Regulating ubiquitin-proteasome system-dependent protein degradation for cancer therapy

Abstract

As an important protein degradation pathway, the ubiquitin-proteasome system plays a critical role in mediating protein-amino acid homeostasis in cancer development and serves as a potential target for cancer treatment. Although proteasome inhibition and targeted protein degradation approaches display encouraging results in preclinical studies, inadequate therapeutic efficiency as monotherapy and unfavorable adverse effects may hinder clinical application.

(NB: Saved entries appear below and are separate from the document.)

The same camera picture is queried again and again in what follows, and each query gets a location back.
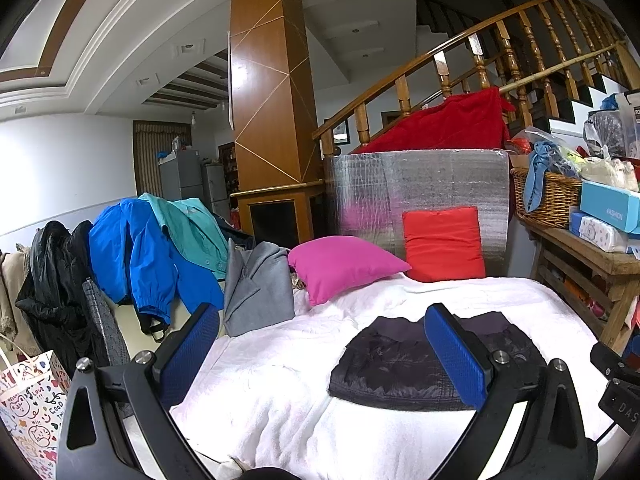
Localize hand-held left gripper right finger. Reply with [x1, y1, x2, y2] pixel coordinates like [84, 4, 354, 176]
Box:
[424, 303, 599, 480]

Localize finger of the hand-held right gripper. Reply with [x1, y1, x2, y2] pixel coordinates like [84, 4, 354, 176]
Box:
[590, 342, 640, 387]

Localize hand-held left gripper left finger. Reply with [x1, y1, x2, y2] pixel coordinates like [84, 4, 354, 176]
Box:
[56, 302, 222, 480]

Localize dark navy puffer jacket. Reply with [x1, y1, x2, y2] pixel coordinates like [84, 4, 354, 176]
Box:
[327, 311, 548, 412]

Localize beige sofa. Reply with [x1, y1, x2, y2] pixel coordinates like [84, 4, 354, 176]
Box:
[102, 290, 226, 361]

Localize white fleece blanket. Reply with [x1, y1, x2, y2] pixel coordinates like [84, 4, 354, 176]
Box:
[170, 275, 616, 480]

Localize grey coat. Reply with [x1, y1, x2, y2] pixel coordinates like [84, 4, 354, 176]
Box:
[222, 239, 296, 338]

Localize wooden side table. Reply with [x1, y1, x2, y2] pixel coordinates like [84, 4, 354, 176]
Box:
[520, 210, 640, 356]

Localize red pillow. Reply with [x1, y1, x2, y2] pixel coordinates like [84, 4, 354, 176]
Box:
[402, 206, 487, 283]

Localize blue jacket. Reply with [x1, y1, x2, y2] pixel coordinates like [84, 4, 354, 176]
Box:
[89, 198, 225, 328]

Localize teal shirt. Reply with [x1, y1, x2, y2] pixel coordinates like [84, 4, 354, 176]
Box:
[139, 192, 236, 281]

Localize white printed box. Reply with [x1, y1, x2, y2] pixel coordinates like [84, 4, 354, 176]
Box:
[570, 211, 633, 253]

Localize pink pillow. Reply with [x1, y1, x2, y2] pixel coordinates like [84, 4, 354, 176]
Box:
[287, 236, 412, 307]

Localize black jacket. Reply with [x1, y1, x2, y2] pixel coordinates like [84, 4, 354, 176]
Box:
[15, 220, 111, 376]

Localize light blue cardboard box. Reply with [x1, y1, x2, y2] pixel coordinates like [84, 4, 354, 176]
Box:
[580, 180, 640, 234]

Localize wooden cabinet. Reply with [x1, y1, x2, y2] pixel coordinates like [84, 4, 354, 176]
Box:
[231, 180, 328, 251]

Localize small grey refrigerator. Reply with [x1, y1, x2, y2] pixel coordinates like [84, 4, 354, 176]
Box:
[201, 162, 232, 221]

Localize printed paper gift bag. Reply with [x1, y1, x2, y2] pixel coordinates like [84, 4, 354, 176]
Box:
[0, 347, 73, 480]

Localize wicker basket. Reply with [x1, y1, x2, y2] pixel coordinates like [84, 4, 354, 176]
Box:
[510, 167, 583, 229]

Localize large grey refrigerator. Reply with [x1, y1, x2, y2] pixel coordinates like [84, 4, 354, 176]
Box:
[159, 150, 203, 203]

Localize silver foil insulation mat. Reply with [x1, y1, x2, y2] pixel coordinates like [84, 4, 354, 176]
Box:
[324, 149, 512, 277]

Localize beige coat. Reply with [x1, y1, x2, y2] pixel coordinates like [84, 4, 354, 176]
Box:
[0, 245, 41, 356]

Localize cream fabric bundle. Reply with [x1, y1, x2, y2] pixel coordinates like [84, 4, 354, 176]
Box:
[580, 157, 638, 192]

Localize brown curtain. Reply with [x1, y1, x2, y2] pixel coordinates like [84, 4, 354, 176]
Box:
[132, 120, 193, 198]

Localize blue cloth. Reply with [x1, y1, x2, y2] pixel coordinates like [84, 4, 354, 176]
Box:
[524, 141, 568, 213]

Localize dark patterned plastic bag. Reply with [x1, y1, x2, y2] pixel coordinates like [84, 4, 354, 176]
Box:
[584, 110, 626, 158]

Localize red quilt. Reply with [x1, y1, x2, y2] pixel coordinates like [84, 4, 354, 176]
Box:
[350, 86, 518, 155]

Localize wooden stair railing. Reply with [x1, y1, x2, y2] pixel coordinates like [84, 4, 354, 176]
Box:
[312, 0, 640, 158]

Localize wooden panelled column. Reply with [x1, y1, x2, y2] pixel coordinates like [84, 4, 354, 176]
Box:
[227, 0, 323, 188]

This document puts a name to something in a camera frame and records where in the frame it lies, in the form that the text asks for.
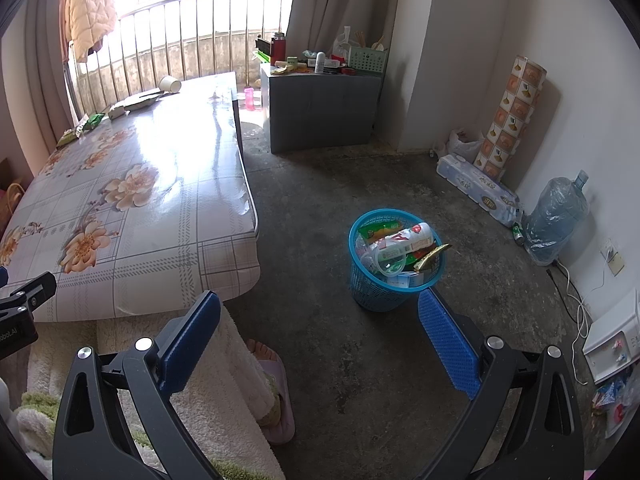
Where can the red thermos flask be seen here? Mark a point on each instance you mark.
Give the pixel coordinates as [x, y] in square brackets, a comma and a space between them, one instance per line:
[278, 47]

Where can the yellow snack packet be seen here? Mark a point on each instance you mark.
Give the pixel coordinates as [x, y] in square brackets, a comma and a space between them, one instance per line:
[432, 257]

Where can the white plastic bag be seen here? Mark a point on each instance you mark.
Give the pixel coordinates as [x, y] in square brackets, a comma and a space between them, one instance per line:
[342, 42]
[462, 142]

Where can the white plastic drawer unit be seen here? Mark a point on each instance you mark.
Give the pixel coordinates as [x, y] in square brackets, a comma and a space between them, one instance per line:
[612, 340]

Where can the toilet paper multipack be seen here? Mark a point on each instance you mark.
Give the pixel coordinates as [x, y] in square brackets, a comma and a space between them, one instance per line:
[475, 185]

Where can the metal window railing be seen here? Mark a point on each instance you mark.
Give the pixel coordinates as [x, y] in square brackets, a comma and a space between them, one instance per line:
[200, 35]

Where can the black and green box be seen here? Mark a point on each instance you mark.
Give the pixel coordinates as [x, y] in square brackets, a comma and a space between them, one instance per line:
[264, 50]

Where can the beige curtain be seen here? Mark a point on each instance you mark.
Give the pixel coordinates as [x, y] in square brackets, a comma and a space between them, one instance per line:
[340, 0]
[35, 60]

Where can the large blue water jug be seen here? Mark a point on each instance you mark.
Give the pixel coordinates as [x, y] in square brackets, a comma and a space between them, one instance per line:
[555, 220]

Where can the person's foot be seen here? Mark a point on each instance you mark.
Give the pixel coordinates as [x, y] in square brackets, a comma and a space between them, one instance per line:
[260, 350]

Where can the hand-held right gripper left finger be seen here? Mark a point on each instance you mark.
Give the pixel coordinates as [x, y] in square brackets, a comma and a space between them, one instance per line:
[192, 342]

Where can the pink plastic bottle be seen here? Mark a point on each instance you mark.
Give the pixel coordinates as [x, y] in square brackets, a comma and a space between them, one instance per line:
[248, 99]

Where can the white and green packet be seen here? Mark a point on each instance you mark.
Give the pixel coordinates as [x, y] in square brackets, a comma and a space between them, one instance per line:
[67, 137]

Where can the wall socket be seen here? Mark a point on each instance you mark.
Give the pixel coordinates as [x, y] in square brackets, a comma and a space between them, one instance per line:
[612, 257]

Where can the green plastic organizer basket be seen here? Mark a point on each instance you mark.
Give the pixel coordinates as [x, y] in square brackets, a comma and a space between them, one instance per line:
[367, 60]

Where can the white paper cup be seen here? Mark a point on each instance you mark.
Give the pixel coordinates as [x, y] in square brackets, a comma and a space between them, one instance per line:
[170, 84]

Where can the blue medicine box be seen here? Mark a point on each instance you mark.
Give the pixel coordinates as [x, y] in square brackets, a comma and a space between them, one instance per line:
[412, 280]

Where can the patterned rolled mat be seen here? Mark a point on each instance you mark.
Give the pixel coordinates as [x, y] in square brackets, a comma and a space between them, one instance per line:
[510, 120]

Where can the white drink bottle red cap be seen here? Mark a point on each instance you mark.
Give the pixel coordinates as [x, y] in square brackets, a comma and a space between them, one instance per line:
[405, 240]

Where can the small white roll-on bottle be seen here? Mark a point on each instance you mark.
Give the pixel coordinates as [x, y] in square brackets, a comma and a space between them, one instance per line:
[320, 62]

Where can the pink slipper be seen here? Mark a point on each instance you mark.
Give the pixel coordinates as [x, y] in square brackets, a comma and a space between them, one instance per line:
[281, 402]

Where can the clear plastic cup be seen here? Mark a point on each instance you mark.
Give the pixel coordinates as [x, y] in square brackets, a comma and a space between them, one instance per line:
[387, 265]

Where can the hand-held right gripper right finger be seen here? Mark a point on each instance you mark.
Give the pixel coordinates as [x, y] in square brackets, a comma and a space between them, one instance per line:
[447, 345]

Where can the white and green fleece blanket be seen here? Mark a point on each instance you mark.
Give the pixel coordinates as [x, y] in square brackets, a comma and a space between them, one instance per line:
[200, 385]

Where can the pink padded jacket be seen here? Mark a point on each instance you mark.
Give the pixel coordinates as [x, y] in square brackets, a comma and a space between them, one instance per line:
[90, 5]

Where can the grey cabinet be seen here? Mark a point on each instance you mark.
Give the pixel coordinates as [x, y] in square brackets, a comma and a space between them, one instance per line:
[320, 110]

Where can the small green packet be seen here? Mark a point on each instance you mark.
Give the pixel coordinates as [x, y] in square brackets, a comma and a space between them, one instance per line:
[92, 121]

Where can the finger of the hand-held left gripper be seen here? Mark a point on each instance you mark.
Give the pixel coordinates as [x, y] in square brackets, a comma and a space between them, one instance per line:
[35, 290]
[3, 276]

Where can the brown snack wrapper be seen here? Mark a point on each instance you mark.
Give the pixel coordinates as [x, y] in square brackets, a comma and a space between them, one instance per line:
[135, 104]

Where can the green potato chips bag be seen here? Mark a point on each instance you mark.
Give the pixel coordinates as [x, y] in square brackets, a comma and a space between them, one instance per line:
[372, 232]

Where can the green drink can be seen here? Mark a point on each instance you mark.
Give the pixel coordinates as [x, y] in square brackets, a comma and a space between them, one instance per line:
[517, 233]

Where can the colourful packets on floor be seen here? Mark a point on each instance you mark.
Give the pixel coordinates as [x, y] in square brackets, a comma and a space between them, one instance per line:
[612, 400]

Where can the blue plastic waste basket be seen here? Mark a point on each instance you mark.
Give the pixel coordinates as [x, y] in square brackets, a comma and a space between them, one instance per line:
[370, 287]

To solve these problems, numerous nanodrug delivery platforms and stimuli-responsive prodrugs have been constructed to promote drug retention or activation in tumor tissues. These carefully-designed platforms are able to carry multiple drugs, enabling synergistic cancer treatment. However, although much effort has been dedicated to designing complicated nanoplatforms, how these encapsulated drugs interact cooperatively to induce biological effects is often neglected. Meanwhile, since most of nanoparticles are designed to directly target cancer cells, the interaction between nanoparticles and the tumor microenvironment is also often overlooked.

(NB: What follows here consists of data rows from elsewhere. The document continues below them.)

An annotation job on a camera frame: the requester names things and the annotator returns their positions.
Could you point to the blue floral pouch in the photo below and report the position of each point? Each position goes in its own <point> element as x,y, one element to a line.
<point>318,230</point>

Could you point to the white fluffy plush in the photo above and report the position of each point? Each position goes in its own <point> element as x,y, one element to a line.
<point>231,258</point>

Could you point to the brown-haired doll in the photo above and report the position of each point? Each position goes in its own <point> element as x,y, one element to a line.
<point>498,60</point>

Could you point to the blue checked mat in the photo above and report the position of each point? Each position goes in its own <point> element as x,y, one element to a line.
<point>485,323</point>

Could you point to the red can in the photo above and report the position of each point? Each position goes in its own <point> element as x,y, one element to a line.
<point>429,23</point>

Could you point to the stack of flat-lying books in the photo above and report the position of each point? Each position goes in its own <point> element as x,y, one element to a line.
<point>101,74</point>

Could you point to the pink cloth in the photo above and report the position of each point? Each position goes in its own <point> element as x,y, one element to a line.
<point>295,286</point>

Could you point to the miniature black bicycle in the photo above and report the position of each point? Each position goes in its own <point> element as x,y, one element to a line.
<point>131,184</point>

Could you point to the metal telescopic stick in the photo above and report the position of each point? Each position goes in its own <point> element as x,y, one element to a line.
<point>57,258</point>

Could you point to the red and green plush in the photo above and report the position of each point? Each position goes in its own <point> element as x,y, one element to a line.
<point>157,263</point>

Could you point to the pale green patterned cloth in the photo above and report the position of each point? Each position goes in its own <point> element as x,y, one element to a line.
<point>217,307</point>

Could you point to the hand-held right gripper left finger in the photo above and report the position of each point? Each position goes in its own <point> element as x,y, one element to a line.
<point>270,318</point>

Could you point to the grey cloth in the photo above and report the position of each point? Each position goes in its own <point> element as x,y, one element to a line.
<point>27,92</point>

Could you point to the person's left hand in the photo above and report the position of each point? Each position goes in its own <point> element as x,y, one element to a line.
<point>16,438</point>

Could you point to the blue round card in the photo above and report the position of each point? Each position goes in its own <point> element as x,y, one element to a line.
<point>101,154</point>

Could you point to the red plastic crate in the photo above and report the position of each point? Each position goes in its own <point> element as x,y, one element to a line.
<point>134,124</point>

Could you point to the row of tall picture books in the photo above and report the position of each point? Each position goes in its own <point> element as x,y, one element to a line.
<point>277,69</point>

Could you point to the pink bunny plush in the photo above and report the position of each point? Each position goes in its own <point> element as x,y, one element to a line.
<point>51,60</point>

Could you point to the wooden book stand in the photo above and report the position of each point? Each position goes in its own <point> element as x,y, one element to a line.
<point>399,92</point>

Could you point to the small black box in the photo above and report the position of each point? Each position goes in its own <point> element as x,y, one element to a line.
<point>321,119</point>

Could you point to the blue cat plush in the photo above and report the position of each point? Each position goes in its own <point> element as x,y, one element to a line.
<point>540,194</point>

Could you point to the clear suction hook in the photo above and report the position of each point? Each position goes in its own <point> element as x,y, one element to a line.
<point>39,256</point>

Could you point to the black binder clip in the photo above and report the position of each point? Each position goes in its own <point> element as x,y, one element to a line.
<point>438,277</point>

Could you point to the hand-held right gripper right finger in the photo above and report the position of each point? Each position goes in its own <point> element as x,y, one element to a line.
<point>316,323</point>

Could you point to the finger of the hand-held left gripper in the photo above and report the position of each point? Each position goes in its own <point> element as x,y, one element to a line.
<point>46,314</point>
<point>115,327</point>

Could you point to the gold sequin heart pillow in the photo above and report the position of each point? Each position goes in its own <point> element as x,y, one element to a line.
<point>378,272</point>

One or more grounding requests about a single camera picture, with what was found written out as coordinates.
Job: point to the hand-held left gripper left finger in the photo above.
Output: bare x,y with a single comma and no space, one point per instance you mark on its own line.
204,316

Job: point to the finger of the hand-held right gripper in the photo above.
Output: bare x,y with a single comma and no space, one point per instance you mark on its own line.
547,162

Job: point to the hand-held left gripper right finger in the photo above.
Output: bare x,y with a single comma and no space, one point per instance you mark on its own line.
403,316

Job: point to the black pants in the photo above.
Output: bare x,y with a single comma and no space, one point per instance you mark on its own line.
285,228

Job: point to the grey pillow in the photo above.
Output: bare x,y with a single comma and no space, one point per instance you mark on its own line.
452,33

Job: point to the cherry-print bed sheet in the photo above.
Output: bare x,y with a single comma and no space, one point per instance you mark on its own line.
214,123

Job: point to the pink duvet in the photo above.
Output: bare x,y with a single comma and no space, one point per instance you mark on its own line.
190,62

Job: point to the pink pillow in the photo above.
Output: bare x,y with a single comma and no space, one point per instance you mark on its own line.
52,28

This thesis aimed to construct nanoparticle systems and light-responsive prodrugs to not only enhance therapeutic specificity of proteasome inhibitors or targeted protein degraders, but also improve treatment efficiency by incorporating synergistic strategies. The research also demonstrated the mechanism behind the synergistic effect in detail and depicted the crosstalk between the tumor microenvironment and nanodrugs.

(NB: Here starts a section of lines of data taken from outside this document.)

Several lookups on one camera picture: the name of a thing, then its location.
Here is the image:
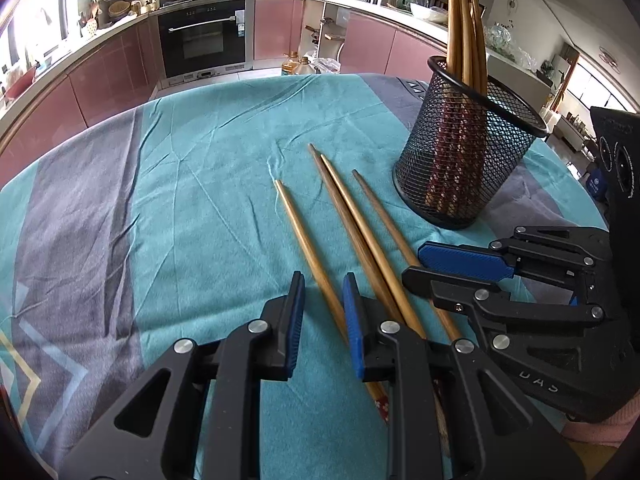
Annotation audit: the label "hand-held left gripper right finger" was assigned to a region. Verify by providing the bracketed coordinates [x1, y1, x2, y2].
[341, 272, 586, 480]

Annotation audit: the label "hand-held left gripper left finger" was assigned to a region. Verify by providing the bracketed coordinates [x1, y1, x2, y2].
[60, 271, 307, 480]

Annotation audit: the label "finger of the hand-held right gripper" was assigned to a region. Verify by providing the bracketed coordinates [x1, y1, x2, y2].
[417, 226, 612, 286]
[401, 266, 608, 351]

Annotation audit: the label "single brown chopstick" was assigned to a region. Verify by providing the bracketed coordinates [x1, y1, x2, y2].
[307, 143, 448, 443]
[352, 170, 463, 345]
[320, 155, 430, 342]
[274, 180, 393, 423]

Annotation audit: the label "black mesh holder cup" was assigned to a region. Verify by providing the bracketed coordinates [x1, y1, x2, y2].
[392, 56, 550, 231]

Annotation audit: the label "bunch of wooden chopsticks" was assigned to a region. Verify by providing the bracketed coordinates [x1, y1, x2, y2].
[422, 0, 493, 213]

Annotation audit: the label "person's right forearm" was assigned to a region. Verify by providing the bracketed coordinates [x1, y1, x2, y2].
[565, 410, 637, 445]

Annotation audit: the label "teal grey printed tablecloth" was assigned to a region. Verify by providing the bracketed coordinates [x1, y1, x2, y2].
[0, 72, 621, 480]

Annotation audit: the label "living room window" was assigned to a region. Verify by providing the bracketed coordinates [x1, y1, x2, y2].
[565, 55, 640, 116]

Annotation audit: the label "clear plastic bags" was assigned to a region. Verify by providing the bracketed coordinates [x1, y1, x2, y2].
[482, 22, 538, 68]

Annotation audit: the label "pink peninsula cabinets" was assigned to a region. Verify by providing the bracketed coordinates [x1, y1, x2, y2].
[345, 12, 451, 78]

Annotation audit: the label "white bowl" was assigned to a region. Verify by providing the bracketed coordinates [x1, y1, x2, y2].
[410, 2, 448, 23]

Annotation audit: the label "white peninsula countertop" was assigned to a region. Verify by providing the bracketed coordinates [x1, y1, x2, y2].
[255, 0, 551, 91]

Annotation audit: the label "narrow pink base cabinet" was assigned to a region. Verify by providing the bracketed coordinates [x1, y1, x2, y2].
[254, 0, 305, 61]

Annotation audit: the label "black built-in oven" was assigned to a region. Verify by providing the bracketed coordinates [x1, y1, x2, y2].
[157, 0, 248, 81]

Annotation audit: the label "long pink base cabinets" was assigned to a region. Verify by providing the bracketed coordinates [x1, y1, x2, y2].
[0, 15, 161, 191]

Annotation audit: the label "white countertop with sink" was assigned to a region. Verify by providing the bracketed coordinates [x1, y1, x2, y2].
[0, 7, 161, 136]

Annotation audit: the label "pink bowl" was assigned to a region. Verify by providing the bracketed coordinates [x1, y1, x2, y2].
[2, 67, 36, 98]

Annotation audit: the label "large kitchen window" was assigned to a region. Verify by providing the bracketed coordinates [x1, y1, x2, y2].
[0, 0, 68, 61]

The first study was to develop a synergistic nanoparticle system using proteasome inhibitors and demonstrate how the tumor microenvironment influences the effect. Solid tumors are often deprived of nutrients such as amino acids. In this study, amino acid starvation was found to activate the ubiquitin-proteasome system, rendering cancer cells more susceptible to proteasome inhibitors. A pH-responsive polymersome loaded with a macropinocytosis inhibitor and a proteasome inhibitor was developed to concurrently block protein internalization and proteasomal degradation, exhausting intracellular amino acids for cancer starvation therapy.

In the second project, CDK4/6 PROTAC was designed to specifically induce CDK4/6 degradation and G1 cell cycle arrest. The results indicated that G1-arrested cancer cells were more sensitive to photodynamic therapy and the combination induced synergistic anti-cancer effect. The mechanism study showed that this effect was mediated by mitochondrial biogenesis. Additionally, a self-assembled, carrier-free nanoparticle was created to co-deliver these two therapeutic agents, which not only enabled direct cytotoxicity in cancer cells, but also remodulated the immunosuppressive tumor microenvironment.

To avoid premature release and precisely control CDK4/6 PROTAC activation used in the second project, an opto-chemical controlled prodrug was constructed in the third study. CDK4/6 PROTAC was caged with a photoremovable group, which will only release active PROTAC after light irradiation to degrade CDK4/6 proteins. This light-controlled technology enabled spatiotemporal regulation of CDK4/6 proteins and G1 cell cycle arrest, offering a possible approach to enhance the selectivity for cancer therapy as well as a chemical tool to precisely manipulate CDK4/6 proteins for fundamental biomedical research.

In summary, both nanodrug delivery systems and light-responsive prodrug approaches presented in this thesis enable higher specificity and efficacy for cancer treatment. These platforms exploit different elements in the tumor microenvironment, not only enabling temporary elimination of cancer cells, but also contributing to long-term cancer intervention.